» **What you should do**: In the listing that follows, locate the line containing "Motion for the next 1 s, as" and the line containing "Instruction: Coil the". Retype exactly those two lines and every line between them, and nothing more.

» **Data extracts**:
[Start of section]

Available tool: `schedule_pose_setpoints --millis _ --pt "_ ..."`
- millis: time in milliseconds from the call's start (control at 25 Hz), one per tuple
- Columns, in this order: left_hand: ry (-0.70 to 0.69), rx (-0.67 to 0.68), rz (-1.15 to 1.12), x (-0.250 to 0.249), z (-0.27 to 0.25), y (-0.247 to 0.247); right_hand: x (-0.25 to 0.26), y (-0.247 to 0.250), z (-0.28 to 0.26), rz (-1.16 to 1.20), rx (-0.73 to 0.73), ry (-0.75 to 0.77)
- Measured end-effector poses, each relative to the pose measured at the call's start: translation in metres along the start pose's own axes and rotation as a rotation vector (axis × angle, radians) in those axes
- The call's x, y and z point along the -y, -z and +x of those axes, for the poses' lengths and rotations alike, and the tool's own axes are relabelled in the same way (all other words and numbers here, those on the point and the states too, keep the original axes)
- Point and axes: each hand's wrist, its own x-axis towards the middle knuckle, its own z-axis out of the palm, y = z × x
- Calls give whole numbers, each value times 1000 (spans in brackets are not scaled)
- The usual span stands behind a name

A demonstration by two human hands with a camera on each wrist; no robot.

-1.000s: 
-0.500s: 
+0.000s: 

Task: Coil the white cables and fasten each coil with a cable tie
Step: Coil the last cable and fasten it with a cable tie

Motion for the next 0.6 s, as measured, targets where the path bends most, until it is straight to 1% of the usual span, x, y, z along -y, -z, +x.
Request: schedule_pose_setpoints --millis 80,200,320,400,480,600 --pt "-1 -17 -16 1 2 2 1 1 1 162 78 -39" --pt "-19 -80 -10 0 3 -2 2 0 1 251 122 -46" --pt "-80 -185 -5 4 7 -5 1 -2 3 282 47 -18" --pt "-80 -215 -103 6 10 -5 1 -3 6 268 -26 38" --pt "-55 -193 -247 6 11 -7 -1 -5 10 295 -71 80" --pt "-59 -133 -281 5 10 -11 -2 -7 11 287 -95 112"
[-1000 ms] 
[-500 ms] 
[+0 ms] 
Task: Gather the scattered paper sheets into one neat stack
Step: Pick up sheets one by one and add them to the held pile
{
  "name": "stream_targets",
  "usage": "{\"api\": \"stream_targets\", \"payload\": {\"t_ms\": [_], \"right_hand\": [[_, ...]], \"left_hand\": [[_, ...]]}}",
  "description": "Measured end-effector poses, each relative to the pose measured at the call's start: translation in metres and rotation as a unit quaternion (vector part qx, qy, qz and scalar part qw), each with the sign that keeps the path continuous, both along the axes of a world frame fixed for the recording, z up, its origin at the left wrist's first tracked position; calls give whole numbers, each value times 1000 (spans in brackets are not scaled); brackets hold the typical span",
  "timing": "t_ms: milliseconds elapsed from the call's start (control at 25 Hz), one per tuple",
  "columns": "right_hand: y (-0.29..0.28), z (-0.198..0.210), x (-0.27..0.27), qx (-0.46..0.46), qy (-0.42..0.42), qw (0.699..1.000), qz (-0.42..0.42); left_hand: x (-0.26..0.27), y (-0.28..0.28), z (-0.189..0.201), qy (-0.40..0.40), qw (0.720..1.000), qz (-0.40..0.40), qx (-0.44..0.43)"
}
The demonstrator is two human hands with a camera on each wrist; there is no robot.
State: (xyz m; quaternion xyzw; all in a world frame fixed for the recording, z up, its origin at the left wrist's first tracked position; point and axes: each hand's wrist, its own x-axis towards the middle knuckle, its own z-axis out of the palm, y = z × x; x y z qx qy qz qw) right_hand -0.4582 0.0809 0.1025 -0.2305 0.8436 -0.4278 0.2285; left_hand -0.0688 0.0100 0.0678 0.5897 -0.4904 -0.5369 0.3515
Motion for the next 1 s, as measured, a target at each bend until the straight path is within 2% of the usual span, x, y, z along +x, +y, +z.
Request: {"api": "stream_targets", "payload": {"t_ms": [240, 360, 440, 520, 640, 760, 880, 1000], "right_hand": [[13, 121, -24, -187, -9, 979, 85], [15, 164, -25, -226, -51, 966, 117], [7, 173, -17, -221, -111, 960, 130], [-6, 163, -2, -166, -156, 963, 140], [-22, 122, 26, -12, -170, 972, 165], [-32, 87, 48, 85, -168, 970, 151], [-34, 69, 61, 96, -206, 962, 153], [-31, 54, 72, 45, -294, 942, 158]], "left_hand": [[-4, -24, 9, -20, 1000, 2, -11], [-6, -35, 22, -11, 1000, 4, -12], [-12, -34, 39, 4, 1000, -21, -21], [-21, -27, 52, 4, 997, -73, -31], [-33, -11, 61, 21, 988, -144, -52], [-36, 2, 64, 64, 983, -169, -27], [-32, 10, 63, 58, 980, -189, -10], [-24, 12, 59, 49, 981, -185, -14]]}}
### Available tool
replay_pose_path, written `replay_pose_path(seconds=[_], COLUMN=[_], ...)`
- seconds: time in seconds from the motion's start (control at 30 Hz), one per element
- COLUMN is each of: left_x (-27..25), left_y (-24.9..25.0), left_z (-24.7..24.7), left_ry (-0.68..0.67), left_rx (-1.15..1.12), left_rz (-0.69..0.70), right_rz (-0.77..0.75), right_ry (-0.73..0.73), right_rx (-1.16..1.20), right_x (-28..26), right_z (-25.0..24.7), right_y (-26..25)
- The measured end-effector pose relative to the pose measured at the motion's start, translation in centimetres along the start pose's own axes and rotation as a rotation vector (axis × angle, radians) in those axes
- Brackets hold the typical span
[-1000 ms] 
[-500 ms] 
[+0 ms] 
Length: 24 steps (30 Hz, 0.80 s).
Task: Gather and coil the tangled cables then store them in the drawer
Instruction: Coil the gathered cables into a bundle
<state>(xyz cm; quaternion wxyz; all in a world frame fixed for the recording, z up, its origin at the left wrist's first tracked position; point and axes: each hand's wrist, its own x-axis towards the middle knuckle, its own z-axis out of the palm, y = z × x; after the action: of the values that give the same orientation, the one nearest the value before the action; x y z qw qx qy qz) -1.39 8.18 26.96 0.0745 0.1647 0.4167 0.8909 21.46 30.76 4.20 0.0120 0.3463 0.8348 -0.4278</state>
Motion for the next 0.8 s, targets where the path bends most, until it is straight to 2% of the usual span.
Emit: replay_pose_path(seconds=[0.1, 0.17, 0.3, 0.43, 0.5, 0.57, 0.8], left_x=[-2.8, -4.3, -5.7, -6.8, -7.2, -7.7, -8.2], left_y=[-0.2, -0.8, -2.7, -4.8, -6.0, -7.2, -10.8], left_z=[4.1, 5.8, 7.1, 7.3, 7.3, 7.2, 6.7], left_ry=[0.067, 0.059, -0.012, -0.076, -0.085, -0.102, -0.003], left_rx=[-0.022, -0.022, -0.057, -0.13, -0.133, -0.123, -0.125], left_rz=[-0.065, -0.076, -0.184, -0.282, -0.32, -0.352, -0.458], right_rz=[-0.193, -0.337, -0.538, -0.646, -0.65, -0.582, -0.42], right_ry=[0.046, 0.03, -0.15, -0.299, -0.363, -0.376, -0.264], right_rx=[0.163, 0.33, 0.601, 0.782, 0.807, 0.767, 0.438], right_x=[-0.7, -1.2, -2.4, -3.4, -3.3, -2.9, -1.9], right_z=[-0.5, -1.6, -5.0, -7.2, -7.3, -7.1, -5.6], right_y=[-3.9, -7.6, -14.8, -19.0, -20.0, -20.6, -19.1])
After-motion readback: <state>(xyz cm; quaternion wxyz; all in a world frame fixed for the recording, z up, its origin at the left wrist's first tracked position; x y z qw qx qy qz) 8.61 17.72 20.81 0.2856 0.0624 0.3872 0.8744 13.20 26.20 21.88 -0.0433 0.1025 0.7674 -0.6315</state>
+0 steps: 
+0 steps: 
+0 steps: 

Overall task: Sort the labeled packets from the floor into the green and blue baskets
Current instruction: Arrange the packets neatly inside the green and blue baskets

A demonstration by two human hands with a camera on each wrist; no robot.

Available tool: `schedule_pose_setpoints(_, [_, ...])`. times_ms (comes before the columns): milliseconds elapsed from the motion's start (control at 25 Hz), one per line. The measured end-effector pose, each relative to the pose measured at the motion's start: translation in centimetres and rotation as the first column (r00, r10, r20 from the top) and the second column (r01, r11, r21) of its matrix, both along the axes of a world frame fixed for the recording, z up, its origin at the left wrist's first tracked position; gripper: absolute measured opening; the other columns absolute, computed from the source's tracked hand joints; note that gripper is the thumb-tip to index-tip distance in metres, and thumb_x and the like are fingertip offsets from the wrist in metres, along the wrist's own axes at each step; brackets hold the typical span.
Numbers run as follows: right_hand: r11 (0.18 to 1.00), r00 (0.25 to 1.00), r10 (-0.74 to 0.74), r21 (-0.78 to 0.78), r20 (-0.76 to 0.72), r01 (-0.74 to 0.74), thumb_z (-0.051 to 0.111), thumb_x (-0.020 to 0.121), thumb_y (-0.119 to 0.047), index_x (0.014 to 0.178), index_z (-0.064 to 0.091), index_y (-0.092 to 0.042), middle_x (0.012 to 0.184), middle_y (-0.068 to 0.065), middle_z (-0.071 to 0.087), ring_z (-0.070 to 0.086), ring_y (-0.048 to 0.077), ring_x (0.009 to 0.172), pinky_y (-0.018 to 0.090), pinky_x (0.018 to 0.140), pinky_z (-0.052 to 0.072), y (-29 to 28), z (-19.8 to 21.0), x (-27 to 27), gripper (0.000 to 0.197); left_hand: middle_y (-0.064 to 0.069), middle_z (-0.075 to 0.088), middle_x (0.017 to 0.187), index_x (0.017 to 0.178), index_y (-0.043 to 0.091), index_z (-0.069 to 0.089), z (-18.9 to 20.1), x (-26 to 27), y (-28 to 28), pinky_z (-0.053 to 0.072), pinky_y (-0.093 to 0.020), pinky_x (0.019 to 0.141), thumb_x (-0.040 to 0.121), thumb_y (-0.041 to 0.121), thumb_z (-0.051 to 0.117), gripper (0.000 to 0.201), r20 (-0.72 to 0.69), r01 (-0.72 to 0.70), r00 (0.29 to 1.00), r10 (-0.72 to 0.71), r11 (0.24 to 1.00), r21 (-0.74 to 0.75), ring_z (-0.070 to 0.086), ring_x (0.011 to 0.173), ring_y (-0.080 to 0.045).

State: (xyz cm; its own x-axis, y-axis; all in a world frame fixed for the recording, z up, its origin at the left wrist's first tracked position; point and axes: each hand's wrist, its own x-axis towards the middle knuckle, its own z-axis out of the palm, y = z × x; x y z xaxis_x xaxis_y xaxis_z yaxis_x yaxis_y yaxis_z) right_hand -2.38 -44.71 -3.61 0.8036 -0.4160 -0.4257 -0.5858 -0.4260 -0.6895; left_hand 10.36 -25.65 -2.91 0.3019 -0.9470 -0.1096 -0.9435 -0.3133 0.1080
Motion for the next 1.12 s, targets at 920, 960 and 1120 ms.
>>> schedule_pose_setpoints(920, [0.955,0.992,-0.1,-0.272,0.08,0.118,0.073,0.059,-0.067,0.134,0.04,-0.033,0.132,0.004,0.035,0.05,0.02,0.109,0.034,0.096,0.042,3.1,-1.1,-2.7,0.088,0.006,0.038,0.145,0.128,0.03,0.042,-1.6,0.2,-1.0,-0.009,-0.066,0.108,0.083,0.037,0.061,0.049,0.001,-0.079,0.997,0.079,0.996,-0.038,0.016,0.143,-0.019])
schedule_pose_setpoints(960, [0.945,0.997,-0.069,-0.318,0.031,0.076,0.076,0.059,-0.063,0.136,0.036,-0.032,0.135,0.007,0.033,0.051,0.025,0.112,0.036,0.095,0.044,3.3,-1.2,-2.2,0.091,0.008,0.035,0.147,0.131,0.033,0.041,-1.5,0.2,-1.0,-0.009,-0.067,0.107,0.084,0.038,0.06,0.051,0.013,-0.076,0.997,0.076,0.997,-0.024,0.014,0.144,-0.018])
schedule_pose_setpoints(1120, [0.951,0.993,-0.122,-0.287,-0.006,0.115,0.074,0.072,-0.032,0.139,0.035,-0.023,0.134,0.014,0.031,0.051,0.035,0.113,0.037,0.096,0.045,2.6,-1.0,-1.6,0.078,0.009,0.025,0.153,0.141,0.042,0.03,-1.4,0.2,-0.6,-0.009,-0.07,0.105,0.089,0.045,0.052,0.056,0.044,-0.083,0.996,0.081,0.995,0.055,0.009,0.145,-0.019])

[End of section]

» **Solution**:
Motion for the next 1 s, as measured, a target at each bend until the straight path is within 2% of the usual span, x, y, z along +x, +y, +z.
Request: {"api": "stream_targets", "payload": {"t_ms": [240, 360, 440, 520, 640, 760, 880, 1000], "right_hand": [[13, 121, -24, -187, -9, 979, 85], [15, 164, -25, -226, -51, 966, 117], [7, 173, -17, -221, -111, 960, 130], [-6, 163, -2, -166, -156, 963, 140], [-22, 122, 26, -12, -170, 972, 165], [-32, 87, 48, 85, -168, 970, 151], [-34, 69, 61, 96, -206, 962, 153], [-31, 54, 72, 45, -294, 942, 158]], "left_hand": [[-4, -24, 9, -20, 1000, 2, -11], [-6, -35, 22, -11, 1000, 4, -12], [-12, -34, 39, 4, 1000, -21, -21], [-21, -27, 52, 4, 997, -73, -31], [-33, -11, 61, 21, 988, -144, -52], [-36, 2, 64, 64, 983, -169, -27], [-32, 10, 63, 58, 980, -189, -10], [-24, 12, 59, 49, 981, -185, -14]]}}
### Available tool
replay_pose_path, written `replay_pose_path(seconds=[_], COLUMN=[_], ...)`
- seconds: time in seconds from the motion's start (control at 30 Hz), one per element
- COLUMN is each of: left_x (-27..25), left_y (-24.9..25.0), left_z (-24.7..24.7), left_ry (-0.68..0.67), left_rx (-1.15..1.12), left_rz (-0.69..0.70), right_rz (-0.77..0.75), right_ry (-0.73..0.73), right_rx (-1.16..1.20), right_x (-28..26), right_z (-25.0..24.7), right_y (-26..25)
- The measured end-effector pose relative to the pose measured at the motion's start, translation in centimetres along the start pose's own axes and rotation as a rotation vector (axis × angle, radians) in those axes
- Brackets hold the typical span
[-1000 ms] 
[-500 ms] 
[+0 ms] 
Length: 24 steps (30 Hz, 0.80 s).
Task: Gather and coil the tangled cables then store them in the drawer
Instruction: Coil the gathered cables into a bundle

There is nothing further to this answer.